Exercise requirements -> Please output exactly the part of the records below that opens with the line containing "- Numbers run" and closes with the line containing "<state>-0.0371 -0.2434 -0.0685", both lines included, and nothing else.

(Given data begins)

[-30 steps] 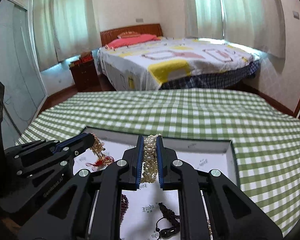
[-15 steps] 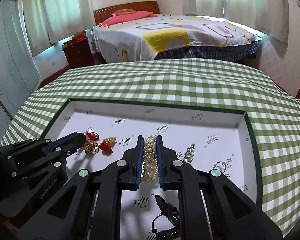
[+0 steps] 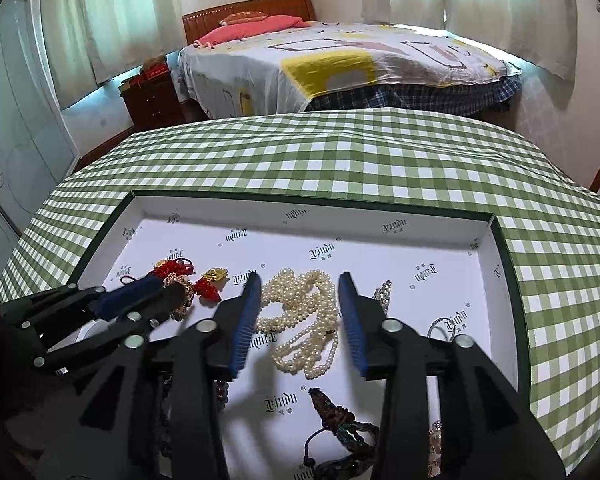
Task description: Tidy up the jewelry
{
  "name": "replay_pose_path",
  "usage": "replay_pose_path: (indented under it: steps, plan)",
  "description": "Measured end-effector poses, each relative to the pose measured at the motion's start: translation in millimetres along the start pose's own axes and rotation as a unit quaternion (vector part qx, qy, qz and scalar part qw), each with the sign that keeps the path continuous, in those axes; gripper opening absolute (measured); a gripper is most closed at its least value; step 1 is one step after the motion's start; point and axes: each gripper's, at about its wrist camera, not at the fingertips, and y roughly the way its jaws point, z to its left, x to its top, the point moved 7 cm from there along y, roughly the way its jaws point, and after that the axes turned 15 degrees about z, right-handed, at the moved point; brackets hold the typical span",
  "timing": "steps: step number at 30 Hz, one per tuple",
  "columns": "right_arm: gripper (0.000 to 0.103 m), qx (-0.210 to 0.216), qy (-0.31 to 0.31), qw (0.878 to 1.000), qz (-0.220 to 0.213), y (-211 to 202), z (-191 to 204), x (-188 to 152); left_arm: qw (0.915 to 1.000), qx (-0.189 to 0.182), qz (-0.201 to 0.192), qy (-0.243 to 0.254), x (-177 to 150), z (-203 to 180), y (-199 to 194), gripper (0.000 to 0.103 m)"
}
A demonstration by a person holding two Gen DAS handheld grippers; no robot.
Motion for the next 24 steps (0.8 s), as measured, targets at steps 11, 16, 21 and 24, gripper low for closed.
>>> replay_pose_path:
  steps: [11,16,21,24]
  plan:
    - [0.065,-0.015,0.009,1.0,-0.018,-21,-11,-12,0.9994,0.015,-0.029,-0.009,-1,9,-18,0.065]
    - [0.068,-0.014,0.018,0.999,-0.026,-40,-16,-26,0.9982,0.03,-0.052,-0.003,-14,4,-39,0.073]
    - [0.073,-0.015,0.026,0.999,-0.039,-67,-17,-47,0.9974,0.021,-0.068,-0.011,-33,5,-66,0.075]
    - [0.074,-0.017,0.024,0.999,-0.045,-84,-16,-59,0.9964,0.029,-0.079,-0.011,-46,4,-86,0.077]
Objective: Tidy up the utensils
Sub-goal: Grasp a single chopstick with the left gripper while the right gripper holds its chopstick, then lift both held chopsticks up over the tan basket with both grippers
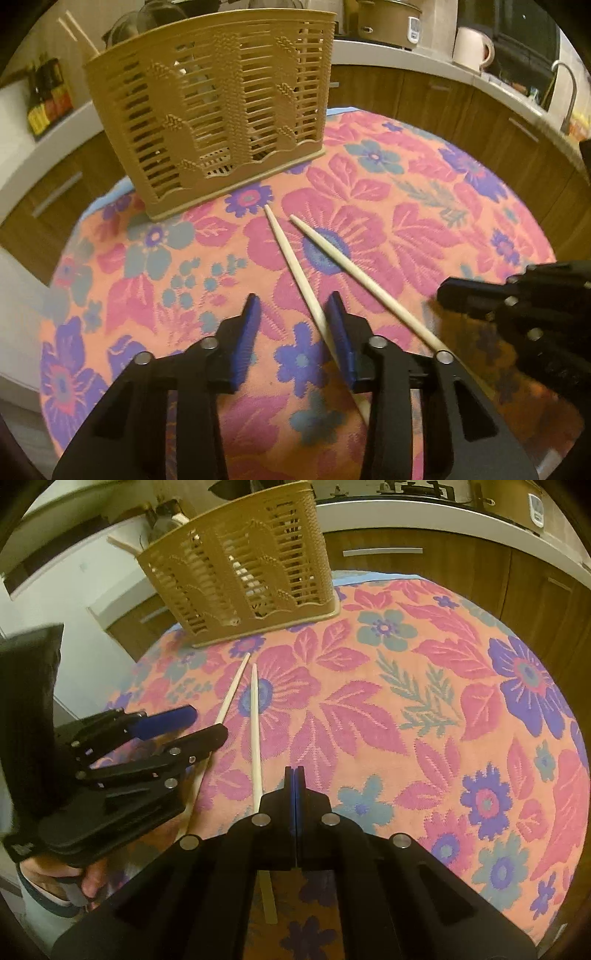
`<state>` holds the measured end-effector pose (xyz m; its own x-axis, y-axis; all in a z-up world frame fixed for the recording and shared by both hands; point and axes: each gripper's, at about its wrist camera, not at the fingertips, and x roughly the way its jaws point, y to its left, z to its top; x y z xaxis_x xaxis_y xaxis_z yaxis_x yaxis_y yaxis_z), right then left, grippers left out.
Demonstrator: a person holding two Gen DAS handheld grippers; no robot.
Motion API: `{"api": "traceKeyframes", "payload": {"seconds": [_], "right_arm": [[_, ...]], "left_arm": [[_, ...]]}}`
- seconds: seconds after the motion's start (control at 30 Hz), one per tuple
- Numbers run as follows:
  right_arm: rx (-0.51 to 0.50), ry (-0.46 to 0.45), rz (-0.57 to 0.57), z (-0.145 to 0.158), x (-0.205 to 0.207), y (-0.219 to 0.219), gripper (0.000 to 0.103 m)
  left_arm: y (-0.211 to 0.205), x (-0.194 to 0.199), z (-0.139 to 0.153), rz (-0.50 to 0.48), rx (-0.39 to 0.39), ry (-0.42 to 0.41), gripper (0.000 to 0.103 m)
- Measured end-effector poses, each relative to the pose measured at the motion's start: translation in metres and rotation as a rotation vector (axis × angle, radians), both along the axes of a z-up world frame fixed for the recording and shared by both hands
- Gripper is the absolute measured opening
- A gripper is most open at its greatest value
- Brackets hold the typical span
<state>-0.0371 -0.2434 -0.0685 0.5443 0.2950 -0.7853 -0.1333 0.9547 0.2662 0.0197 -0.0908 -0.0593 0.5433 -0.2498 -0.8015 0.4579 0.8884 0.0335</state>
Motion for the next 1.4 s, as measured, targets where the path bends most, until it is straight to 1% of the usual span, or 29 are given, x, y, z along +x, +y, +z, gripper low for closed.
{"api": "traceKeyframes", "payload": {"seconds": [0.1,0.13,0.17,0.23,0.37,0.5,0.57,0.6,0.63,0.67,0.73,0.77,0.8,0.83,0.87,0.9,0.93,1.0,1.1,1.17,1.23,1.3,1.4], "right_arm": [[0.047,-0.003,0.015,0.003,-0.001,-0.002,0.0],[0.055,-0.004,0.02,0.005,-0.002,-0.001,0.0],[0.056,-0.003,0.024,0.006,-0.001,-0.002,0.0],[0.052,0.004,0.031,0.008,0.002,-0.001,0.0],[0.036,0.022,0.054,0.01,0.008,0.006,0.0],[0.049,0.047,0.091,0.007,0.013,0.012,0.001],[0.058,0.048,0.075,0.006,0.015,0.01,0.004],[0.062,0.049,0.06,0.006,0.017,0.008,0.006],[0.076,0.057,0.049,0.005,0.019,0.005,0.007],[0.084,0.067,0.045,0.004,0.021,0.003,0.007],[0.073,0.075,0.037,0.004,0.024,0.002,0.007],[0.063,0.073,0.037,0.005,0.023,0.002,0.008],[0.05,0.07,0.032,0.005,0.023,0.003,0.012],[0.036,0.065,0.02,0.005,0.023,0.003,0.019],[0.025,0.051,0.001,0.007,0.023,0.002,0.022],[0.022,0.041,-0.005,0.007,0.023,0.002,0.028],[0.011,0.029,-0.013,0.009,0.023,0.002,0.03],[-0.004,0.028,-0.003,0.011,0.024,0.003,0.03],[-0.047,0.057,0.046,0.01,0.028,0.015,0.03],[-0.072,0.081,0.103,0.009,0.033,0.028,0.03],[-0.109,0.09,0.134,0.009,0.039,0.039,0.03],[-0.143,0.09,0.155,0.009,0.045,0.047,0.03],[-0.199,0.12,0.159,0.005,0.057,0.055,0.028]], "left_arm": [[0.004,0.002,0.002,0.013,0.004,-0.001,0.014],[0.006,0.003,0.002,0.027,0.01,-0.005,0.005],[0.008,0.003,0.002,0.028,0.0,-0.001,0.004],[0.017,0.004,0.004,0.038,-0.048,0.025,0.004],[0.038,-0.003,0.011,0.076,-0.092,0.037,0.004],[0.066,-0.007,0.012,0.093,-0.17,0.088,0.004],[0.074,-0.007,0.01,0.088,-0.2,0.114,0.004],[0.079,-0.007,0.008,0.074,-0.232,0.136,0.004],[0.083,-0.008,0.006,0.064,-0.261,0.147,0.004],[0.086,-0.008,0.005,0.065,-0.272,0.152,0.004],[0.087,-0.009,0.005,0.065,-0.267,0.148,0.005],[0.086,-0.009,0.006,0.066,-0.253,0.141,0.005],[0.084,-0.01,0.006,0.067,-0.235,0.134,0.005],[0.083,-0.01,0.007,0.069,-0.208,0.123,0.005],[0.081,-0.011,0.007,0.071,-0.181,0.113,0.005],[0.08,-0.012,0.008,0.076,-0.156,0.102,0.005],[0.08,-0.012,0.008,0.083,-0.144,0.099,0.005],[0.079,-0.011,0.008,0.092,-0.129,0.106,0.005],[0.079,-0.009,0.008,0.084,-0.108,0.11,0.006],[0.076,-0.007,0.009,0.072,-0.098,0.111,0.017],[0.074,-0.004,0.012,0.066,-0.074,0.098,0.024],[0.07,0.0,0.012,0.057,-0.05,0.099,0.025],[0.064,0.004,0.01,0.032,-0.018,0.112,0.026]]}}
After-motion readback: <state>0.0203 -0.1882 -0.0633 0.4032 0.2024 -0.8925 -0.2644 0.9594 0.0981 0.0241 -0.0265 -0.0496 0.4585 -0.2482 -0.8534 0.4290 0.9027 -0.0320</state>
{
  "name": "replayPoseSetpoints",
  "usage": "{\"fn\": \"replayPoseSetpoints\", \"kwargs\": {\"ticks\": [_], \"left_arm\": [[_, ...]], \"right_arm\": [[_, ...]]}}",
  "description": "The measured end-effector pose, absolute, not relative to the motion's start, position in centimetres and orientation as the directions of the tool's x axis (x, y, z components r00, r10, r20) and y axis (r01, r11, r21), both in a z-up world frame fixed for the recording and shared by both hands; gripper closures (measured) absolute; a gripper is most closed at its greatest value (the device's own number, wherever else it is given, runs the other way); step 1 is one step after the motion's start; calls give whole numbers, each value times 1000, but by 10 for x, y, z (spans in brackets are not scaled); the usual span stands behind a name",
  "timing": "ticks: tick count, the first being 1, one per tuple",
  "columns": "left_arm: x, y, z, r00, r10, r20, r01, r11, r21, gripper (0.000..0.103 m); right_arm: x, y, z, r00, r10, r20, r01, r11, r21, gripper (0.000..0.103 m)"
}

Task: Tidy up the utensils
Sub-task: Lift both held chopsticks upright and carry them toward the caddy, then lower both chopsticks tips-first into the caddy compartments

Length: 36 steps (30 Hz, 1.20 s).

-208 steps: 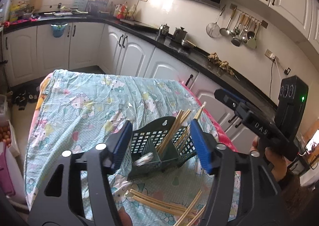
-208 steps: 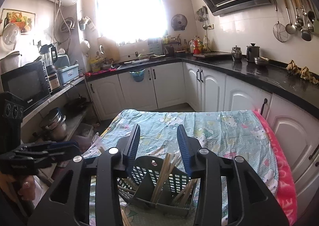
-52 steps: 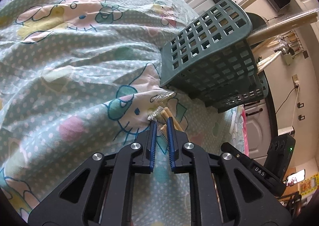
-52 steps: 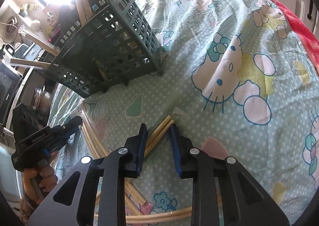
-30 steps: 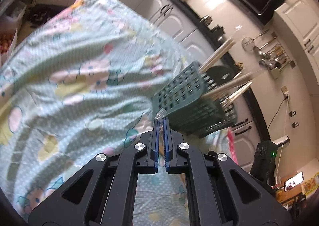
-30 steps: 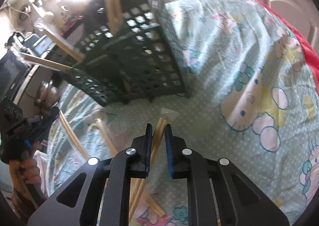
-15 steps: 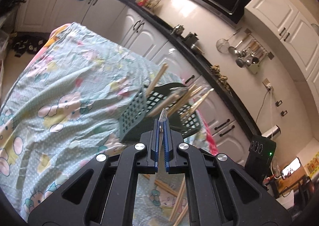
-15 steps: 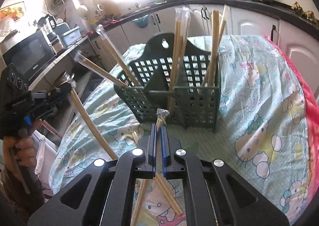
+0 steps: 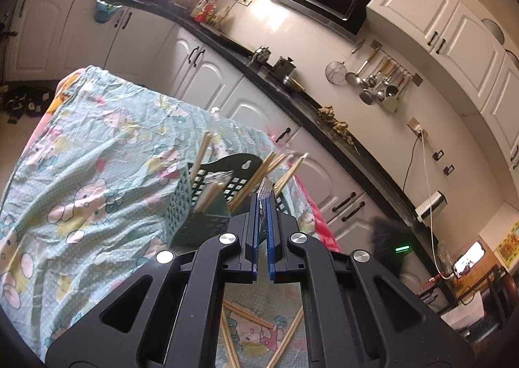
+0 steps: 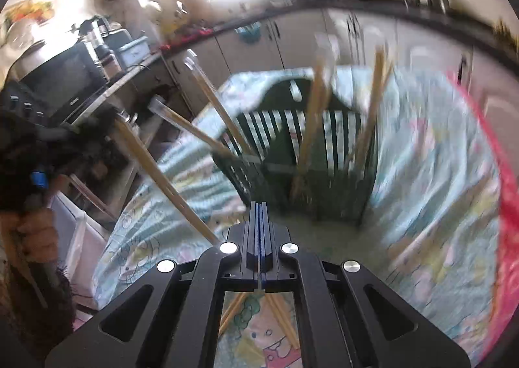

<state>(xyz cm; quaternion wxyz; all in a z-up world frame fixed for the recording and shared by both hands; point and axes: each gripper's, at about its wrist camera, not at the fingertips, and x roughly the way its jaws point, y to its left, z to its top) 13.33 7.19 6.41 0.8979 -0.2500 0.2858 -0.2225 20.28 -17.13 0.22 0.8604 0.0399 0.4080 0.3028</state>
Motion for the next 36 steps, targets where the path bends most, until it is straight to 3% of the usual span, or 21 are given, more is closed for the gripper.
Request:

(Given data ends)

Solution below ->
- Numbers run as follows:
  right_arm: rx (-0.51 to 0.50), ry (-0.46 to 0.45), rz (-0.57 to 0.57), z (-0.145 to 0.158), x (-0.205 to 0.207), y (-0.219 to 0.219), gripper (0.000 to 0.103 m)
  left_arm: y (-0.211 to 0.205), x (-0.194 to 0.199), z (-0.139 to 0.153), rz (-0.50 to 0.48), rx (-0.39 to 0.39), ry (-0.42 to 0.41), gripper (0.000 to 0.103 m)
- Measured end-effector poses, each relative to the pose measured at the motion's start: translation in metres and rotation as a rotation vector (axis × angle, radians), both along the axes of a z-up world frame fixed for the recording and shared by both hands
- Gripper is the absolute measured opening
- A gripper is most open at its greatest value
- Brackets hold the typical span
<state>-0.0371 -0.2434 -0.0685 0.5443 0.2950 -0.7853 -0.1333 0.9547 0.2662 0.0197 -0.0908 -0.0593 0.5433 -0.2498 -0.8015 0.4579 0.8884 0.0335</state>

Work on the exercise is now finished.